Church key anecdote

James C Stalker stalker at MSU.EDU
Fri Feb 25 03:39:27 UTC 2005


My experience from KY and NC during the 50s and 60s agrees with Wilson's.
Church keys opened beer cans (as well as other cans, like fruit juice cans,
but those were unimportant) before they had pull tabs.

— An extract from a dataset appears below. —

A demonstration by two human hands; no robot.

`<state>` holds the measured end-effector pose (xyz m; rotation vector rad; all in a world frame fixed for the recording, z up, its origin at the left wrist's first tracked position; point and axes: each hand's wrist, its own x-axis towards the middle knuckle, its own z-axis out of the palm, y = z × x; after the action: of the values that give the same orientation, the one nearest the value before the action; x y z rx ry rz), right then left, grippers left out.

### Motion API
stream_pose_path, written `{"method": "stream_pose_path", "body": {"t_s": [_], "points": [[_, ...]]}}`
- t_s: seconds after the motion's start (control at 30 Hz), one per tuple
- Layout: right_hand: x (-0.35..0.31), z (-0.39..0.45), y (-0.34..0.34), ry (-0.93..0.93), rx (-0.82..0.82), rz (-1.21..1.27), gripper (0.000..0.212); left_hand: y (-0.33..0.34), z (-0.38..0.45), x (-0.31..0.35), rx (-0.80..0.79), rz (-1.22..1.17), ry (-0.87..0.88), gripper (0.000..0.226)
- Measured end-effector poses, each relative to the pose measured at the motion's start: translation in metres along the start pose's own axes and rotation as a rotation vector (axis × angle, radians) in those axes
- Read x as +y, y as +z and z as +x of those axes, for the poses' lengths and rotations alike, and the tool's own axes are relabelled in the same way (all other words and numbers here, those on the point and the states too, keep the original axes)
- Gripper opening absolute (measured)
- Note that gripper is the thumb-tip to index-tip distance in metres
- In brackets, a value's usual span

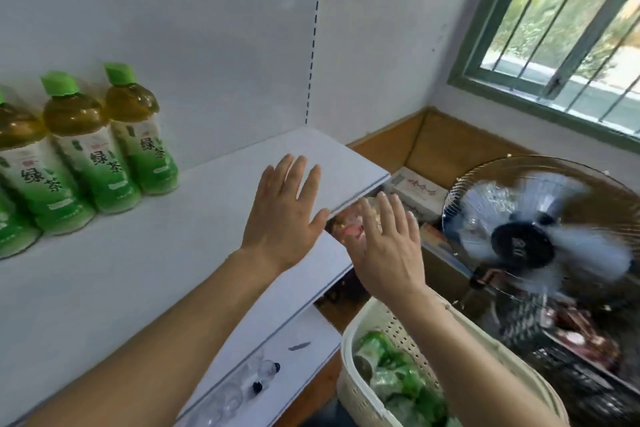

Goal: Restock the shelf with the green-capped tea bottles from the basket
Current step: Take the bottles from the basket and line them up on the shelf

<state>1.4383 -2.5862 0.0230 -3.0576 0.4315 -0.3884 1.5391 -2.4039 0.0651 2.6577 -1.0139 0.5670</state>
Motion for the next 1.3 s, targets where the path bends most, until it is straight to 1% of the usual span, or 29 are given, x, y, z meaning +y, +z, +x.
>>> {"method": "stream_pose_path", "body": {"t_s": [0.1,0.17,0.33,0.47,0.6,0.73,0.87,0.93,1.03,1.1,1.17,1.3], "points": [[0.054,-0.034,0.002,0.145,-0.002,-0.017,0.074,0.028,0.006,0.05,-0.057,-0.09,0.09,0.07],[0.088,-0.057,0.01,0.221,-0.024,-0.039,0.076,0.05,0.007,0.084,-0.092,-0.145,0.144,0.069],[0.163,-0.106,0.048,0.371,-0.112,-0.048,0.078,0.115,0.003,0.163,-0.232,-0.228,0.235,0.074],[0.21,-0.135,0.081,0.434,-0.224,-0.036,0.08,0.166,-0.008,0.207,-0.382,-0.231,0.283,0.074],[0.238,-0.163,0.117,0.464,-0.352,-0.03,0.079,0.216,-0.025,0.225,-0.523,-0.221,0.25,0.075],[0.248,-0.193,0.159,0.51,-0.482,0.013,0.087,0.262,-0.05,0.226,-0.683,-0.195,0.178,0.078],[0.242,-0.212,0.197,0.539,-0.58,0.024,0.081,0.303,-0.074,0.22,-0.823,-0.148,0.128,0.081],[0.232,-0.214,0.216,0.513,-0.641,0.065,0.079,0.319,-0.085,0.213,-0.89,-0.117,0.077,0.082],[0.215,-0.212,0.248,0.452,-0.665,0.113,0.082,0.341,-0.105,0.202,-1.031,-0.054,0.008,0.087],[0.203,-0.211,0.267,0.43,-0.699,0.127,0.087,0.355,-0.116,0.197,-1.116,-0.061,-0.036,0.09],[0.195,-0.213,0.284,0.406,-0.749,0.149,0.085,0.37,-0.125,0.193,-1.174,-0.095,-0.094,0.092],[0.183,-0.218,0.31,0.375,-0.777,0.187,0.086,0.392,-0.135,0.181,-1.284,-0.132,-0.204,0.096]]}}
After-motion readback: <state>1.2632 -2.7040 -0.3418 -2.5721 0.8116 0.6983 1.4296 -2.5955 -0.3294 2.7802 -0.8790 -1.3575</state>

The opening was
triangular; the other end often had the rounded crown opener.  In fact,
there were some fairly fancy ones intended to be attached to key chains.
There is an obvious oxymoron here, but I wonder if the triangular shape is
part of the metaphor?

Jim Stalker

Wilson Gray writes:

> On Feb 24, 2005, at 8:02 PM, sagehen wrote:
>
>> ---------------------- Information from the mail header
>> -----------------------
>> Sender:       American Dialect Society <ADS-L at LISTSERV.UGA.EDU>
>> Poster:       sagehen <sagehen at WESTELCOM.COM>
>> Subject:      Re: Church key anecdote
>> -----------------------------------------------------------------------
>> --------
>>
>>> A few years ago there was a discussion in this cyberspace of "church
>>> key"
>>> as slang for a bottle opener.  I had never heard the word until I
>>> went to
>>> grad school in Wisconsin, where I heard it all the time.  Nonetheless
>>> the
>>> consensus on ads-l seemed to be that it wasn't a regional
>>> expression--a
>>> judgment that seems to be confirmed by its absence from DARE.
>>>
>>> Well, the other night I was at a poker game (which we call "choir
>>> practice"
>>> in the messages we exchange via the college e-mail system in the
>>> process of
>>> organizing a game).  At some point I figured it was time for a beer,
>>> and
>>> finding nothing in the host's kitchen to open it with (and possibly
>>> influenced subconsciously by the fact that this was, after all, choir
>>> practice), I asked him if he had a church key.  My question met with
>>> blank
>>> stares all around--nobody had the slightest idea what I was talking
>>> about.
>>> So this scientific sampling of seven guys demonstrated 100% agreement
>>> that
>>> the expression was unknown in the Northwest.  FWIW, all but one of the
>>> seven are in their 30s, and I think most of them grew up somewhere in
>>> the
>>> NW.  One went to college in Michigan, and I think all the others went
>>> to
>>> Linfield.
>>>
>>> Peter Mc.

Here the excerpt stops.